Source records —
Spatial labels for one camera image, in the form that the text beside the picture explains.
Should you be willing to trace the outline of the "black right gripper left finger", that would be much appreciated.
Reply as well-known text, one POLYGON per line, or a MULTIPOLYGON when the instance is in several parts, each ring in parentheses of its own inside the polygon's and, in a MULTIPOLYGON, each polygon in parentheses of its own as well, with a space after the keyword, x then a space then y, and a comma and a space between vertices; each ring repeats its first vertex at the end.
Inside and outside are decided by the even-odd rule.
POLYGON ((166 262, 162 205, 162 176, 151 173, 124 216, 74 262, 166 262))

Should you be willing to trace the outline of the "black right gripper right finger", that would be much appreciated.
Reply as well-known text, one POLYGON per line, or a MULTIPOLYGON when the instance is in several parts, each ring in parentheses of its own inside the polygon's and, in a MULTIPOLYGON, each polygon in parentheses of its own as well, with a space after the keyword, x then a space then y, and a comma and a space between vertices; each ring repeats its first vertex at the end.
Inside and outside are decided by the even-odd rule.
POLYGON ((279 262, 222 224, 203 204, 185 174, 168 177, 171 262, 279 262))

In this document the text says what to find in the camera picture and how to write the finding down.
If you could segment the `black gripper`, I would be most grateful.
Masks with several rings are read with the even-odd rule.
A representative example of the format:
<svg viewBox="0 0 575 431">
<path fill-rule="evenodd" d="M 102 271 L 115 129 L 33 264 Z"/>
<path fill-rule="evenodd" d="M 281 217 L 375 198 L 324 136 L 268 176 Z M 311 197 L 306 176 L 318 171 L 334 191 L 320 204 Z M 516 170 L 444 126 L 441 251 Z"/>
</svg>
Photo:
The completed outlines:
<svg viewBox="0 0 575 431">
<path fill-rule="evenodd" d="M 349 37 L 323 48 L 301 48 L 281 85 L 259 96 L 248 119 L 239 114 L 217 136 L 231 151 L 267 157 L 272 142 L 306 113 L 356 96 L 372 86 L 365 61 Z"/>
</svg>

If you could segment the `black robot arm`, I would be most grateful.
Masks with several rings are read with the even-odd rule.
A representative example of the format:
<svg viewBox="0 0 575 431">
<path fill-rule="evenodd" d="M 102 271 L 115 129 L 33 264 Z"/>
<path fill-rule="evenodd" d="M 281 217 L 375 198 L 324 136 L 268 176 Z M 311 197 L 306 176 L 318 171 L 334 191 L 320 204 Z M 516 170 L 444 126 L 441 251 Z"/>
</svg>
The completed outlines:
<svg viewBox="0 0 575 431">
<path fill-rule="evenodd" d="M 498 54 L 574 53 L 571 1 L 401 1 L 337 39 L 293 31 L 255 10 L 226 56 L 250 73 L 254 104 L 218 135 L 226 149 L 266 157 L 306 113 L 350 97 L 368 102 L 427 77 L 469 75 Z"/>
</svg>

Aim of the exercise — All lines in the entries above that hold the word "willing" need to be copied.

Answer space —
Should you be willing to trace the outline of the "black right gripper left finger", that would be much appreciated.
Should you be willing to trace the outline of the "black right gripper right finger", that would be much appreciated.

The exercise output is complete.